(What is being asked) Starting from the first line below, copy the whole listing exactly.

(Data supplied)
== Segment start ==

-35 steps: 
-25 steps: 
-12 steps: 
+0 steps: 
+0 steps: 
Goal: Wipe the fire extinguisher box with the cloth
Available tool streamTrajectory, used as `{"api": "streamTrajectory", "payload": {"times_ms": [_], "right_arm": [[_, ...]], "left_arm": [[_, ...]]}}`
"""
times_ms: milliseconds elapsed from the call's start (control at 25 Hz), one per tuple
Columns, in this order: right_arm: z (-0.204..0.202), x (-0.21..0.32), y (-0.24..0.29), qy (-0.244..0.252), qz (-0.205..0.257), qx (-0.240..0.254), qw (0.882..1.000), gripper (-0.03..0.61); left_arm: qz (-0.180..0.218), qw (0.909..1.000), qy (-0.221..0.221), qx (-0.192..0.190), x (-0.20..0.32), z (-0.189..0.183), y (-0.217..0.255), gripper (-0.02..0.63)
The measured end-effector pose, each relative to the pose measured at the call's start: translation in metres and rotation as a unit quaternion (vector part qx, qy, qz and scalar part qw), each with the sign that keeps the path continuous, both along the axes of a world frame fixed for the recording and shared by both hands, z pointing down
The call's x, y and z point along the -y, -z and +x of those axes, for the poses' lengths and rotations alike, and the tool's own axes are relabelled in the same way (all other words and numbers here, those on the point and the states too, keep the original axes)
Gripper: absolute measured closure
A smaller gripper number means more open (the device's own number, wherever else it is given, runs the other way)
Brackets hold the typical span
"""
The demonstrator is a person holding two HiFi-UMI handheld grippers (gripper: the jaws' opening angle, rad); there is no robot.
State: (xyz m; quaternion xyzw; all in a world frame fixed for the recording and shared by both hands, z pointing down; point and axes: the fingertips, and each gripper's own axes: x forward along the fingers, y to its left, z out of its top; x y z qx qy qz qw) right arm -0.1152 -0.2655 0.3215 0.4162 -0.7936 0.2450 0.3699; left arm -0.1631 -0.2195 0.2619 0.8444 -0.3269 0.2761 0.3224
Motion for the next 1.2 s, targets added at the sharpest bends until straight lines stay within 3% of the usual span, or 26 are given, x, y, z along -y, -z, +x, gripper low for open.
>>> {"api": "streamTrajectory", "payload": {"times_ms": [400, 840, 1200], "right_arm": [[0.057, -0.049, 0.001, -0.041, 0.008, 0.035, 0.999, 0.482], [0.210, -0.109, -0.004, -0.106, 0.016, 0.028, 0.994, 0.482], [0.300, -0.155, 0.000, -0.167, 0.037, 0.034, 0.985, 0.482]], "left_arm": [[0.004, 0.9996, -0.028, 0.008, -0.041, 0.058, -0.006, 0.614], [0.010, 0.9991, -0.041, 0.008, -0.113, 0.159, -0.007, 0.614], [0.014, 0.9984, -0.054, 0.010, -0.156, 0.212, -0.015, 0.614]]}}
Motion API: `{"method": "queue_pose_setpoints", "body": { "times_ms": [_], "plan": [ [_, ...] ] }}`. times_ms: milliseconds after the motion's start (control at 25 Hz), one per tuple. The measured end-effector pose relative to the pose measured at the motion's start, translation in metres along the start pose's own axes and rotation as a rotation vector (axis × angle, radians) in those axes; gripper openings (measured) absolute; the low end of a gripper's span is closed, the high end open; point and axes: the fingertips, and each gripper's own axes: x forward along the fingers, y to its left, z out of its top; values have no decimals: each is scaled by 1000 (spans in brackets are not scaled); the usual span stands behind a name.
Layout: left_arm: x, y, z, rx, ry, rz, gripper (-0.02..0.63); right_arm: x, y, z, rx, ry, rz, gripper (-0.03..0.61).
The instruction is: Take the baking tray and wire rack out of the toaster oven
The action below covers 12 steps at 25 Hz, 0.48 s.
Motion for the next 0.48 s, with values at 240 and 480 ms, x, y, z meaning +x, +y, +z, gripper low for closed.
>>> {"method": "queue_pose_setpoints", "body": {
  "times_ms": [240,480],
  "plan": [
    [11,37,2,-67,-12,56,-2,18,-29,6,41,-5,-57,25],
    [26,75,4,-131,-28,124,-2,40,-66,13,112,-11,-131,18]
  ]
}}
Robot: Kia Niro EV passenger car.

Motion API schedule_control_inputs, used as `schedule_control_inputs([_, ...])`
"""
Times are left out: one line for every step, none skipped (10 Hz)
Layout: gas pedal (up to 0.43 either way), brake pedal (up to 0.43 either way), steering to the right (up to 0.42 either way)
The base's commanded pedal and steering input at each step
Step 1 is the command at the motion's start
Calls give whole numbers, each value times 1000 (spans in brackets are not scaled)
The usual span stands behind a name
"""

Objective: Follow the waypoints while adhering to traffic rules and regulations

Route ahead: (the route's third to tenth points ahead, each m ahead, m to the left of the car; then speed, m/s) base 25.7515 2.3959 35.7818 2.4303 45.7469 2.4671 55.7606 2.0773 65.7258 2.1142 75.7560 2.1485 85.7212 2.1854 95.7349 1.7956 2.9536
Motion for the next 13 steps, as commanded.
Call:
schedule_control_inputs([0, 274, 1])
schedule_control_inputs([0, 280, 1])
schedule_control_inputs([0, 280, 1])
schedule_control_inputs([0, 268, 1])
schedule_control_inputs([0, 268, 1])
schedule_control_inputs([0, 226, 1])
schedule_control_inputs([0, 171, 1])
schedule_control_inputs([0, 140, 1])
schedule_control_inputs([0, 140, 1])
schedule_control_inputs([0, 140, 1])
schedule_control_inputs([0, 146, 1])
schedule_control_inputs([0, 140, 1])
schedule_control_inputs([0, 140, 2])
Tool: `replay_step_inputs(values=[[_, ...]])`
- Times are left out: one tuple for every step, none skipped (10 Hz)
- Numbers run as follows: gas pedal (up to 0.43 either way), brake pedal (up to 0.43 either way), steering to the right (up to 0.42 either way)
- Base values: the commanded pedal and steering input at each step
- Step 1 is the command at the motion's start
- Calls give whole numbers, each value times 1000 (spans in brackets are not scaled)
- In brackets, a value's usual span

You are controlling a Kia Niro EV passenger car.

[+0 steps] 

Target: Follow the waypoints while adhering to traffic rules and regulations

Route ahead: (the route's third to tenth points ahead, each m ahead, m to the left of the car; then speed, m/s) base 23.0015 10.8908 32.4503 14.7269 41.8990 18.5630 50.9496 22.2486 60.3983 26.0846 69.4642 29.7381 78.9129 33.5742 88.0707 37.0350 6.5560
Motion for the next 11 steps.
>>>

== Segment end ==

(Task solution)
-35 steps: 
-25 steps: 
-12 steps: 
+0 steps: 
+0 steps: 
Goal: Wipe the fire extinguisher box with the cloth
Available tool streamTrajectory, used as `{"api": "streamTrajectory", "payload": {"times_ms": [_], "right_arm": [[_, ...]], "left_arm": [[_, ...]]}}`
"""
times_ms: milliseconds elapsed from the call's start (control at 25 Hz), one per tuple
Columns, in this order: right_arm: z (-0.204..0.202), x (-0.21..0.32), y (-0.24..0.29), qy (-0.244..0.252), qz (-0.205..0.257), qx (-0.240..0.254), qw (0.882..1.000), gripper (-0.03..0.61); left_arm: qz (-0.180..0.218), qw (0.909..1.000), qy (-0.221..0.221), qx (-0.192..0.190), x (-0.20..0.32), z (-0.189..0.183), y (-0.217..0.255), gripper (-0.02..0.63)
The measured end-effector pose, each relative to the pose measured at the call's start: translation in metres and rotation as a unit quaternion (vector part qx, qy, qz and scalar part qw), each with the sign that keeps the path continuous, both along the axes of a world frame fixed for the recording and shared by both hands, z pointing down
The call's x, y and z point along the -y, -z and +x of those axes, for the poses' lengths and rotations alike, and the tool's own axes are relabelled in the same way (all other words and numbers here, those on the point and the states too, keep the original axes)
Gripper: absolute measured closure
A smaller gripper number means more open (the device's own number, wherever else it is given, runs the other way)
Brackets hold the typical span
"""
The demonstrator is a person holding two HiFi-UMI handheld grippers (gripper: the jaws' opening angle, rad); there is no robot.
State: (xyz m; quaternion xyzw; all in a world frame fixed for the recording and shared by both hands, z pointing down; point and axes: the fingertips, and each gripper's own axes: x forward along the fingers, y to its left, z out of its top; x y z qx qy qz qw) right arm -0.1152 -0.2655 0.3215 0.4162 -0.7936 0.2450 0.3699; left arm -0.1631 -0.2195 0.2619 0.8444 -0.3269 0.2761 0.3224
Motion for the next 1.2 s, targets added at the sharpest bends until straight lines stay within 3% of the usual span, or 26 are given, x, y, z along -y, -z, +x, gripper low for open.
>>> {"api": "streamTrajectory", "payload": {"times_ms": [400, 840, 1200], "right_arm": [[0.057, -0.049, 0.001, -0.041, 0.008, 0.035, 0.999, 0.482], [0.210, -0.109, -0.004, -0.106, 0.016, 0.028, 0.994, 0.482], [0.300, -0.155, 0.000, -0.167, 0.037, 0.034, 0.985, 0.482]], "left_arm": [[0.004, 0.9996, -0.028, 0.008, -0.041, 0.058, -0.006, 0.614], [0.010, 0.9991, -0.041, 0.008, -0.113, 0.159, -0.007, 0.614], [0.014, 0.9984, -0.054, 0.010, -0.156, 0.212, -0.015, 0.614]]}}
Motion API: `{"method": "queue_pose_setpoints", "body": { "times_ms": [_], "plan": [ [_, ...] ] }}`. times_ms: milliseconds after the motion's start (control at 25 Hz), one per tuple. The measured end-effector pose relative to the pose measured at the motion's start, translation in metres along the start pose's own axes and rotation as a rotation vector (axis × angle, radians) in those axes; gripper openings (measured) absolute; the low end of a gripper's span is closed, the high end open; point and axes: the fingertips, and each gripper's own axes: x forward along the fingers, y to its left, z out of its top; values have no decimals: each is scaled by 1000 (spans in brackets are not scaled); the usual span stands behind a name.
Layout: left_arm: x, y, z, rx, ry, rz, gripper (-0.02..0.63); right_arm: x, y, z, rx, ry, rz, gripper (-0.03..0.61).
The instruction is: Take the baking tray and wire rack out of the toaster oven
The action below covers 12 steps at 25 Hz, 0.48 s.
Motion for the next 0.48 s, with values at 240 and 480 ms, x, y, z meaning +x, +y, +z, gripper low for closed.
>>> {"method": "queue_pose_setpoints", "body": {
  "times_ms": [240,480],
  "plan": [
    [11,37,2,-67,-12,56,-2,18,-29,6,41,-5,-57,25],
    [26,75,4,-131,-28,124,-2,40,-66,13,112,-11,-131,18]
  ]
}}
Robot: Kia Niro EV passenger car.

Motion API schedule_control_inputs, used as `schedule_control_inputs([_, ...])`
"""
Times are left out: one line for every step, none skipped (10 Hz)
Layout: gas pedal (up to 0.43 either way), brake pedal (up to 0.43 either way), steering to the right (up to 0.42 either way)
The base's commanded pedal and steering input at each step
Step 1 is the command at the motion's start
Calls give whole numbers, each value times 1000 (spans in brackets are not scaled)
The usual span stands behind a name
"""

Objective: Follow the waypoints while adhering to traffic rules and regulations

Route ahead: (the route's third to tenth points ahead, each m ahead, m to the left of the car; then speed, m/s) base 25.7515 2.3959 35.7818 2.4303 45.7469 2.4671 55.7606 2.0773 65.7258 2.1142 75.7560 2.1485 85.7212 2.1854 95.7349 1.7956 2.9536
Motion for the next 13 steps, as commanded.
Call:
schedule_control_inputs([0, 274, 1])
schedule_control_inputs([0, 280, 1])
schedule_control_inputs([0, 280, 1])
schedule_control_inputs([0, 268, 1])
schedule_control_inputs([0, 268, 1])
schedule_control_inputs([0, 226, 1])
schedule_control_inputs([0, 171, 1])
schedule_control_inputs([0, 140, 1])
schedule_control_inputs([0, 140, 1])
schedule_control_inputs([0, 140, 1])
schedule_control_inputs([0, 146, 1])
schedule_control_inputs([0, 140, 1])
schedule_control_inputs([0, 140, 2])
Tool: `replay_step_inputs(values=[[_, ...]])`
- Times are left out: one tuple for every step, none skipped (10 Hz)
- Numbers run as follows: gas pedal (up to 0.43 either way), brake pedal (up to 0.43 either way), steering to the right (up to 0.42 either way)
- Base values: the commanded pedal and steering input at each step
- Step 1 is the command at the motion's start
- Calls give whole numbers, each value times 1000 (spans in brackets are not scaled)
- In brackets, a value's usual span

You are controlling a Kia Niro EV passenger car.

[+0 steps] 

Target: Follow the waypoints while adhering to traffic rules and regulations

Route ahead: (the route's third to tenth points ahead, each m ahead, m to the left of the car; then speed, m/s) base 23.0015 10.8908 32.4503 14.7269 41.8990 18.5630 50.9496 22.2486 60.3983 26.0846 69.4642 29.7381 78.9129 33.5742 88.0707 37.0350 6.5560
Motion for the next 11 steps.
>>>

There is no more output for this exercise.